* **TASK OBJECTIVE**: Repeat the data word for word and skip the pictures.

* **PROVIDED DATA**:
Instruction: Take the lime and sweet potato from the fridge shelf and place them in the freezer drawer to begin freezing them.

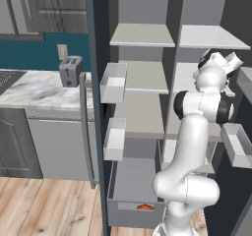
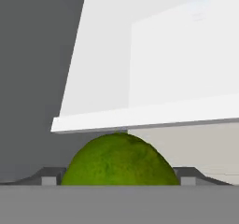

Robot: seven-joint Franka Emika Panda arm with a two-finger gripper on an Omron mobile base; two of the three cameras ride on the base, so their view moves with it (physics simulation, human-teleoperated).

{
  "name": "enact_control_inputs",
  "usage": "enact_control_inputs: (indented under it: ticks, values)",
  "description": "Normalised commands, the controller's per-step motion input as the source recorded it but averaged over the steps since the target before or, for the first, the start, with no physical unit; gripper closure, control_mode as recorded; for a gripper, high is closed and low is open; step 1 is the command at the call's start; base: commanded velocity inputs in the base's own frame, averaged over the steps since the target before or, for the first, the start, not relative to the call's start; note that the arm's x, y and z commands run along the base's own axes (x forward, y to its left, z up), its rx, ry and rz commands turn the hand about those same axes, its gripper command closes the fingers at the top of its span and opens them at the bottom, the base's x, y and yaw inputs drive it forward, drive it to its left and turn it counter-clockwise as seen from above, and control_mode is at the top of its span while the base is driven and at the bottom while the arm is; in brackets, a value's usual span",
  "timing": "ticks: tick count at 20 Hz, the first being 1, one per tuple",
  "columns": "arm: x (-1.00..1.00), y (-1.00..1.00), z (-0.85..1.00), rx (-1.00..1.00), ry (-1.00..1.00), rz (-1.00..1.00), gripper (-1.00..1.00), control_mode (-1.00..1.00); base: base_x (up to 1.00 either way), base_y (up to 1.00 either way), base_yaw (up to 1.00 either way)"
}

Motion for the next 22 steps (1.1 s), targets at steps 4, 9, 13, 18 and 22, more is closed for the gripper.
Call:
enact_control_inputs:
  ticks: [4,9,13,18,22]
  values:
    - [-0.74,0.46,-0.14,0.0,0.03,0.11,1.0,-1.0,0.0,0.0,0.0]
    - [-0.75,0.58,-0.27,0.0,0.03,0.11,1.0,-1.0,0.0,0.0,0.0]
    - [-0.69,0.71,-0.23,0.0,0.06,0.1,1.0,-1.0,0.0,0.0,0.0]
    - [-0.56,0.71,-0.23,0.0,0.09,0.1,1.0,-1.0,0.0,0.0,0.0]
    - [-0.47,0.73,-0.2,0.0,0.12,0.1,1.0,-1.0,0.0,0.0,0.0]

* **SOLUTION**:
Instruction: Take the lime and sweet potato from the fridge shelf and place them in the freezer drawer to begin freezing them.


Robot: seven-joint Franka Emika Panda arm with a two-finger gripper on an Omron mobile base; two of the three cameras ride on the base, so their view moves with it (physics simulation, human-teleoperated).

{
  "name": "enact_control_inputs",
  "usage": "enact_control_inputs: (indented under it: ticks, values)",
  "description": "Normalised commands, the controller's per-step motion input as the source recorded it but averaged over the steps since the target before or, for the first, the start, with no physical unit; gripper closure, control_mode as recorded; for a gripper, high is closed and low is open; step 1 is the command at the call's start; base: commanded velocity inputs in the base's own frame, averaged over the steps since the target before or, for the first, the start, not relative to the call's start; note that the arm's x, y and z commands run along the base's own axes (x forward, y to its left, z up), its rx, ry and rz commands turn the hand about those same axes, its gripper command closes the fingers at the top of its span and opens them at the bottom, the base's x, y and yaw inputs drive it forward, drive it to its left and turn it counter-clockwise as seen from above, and control_mode is at the top of its span while the base is driven and at the bottom while the arm is; in brackets, a value's usual span",
  "timing": "ticks: tick count at 20 Hz, the first being 1, one per tuple",
  "columns": "arm: x (-1.00..1.00), y (-1.00..1.00), z (-0.85..1.00), rx (-1.00..1.00), ry (-1.00..1.00), rz (-1.00..1.00), gripper (-1.00..1.00), control_mode (-1.00..1.00); base: base_x (up to 1.00 either way), base_y (up to 1.00 either way), base_yaw (up to 1.00 either way)"
}

Motion for the next 22 steps (1.1 s), targets at steps 4, 9, 13, 18 and 22, more is closed for the gripper.
Call:
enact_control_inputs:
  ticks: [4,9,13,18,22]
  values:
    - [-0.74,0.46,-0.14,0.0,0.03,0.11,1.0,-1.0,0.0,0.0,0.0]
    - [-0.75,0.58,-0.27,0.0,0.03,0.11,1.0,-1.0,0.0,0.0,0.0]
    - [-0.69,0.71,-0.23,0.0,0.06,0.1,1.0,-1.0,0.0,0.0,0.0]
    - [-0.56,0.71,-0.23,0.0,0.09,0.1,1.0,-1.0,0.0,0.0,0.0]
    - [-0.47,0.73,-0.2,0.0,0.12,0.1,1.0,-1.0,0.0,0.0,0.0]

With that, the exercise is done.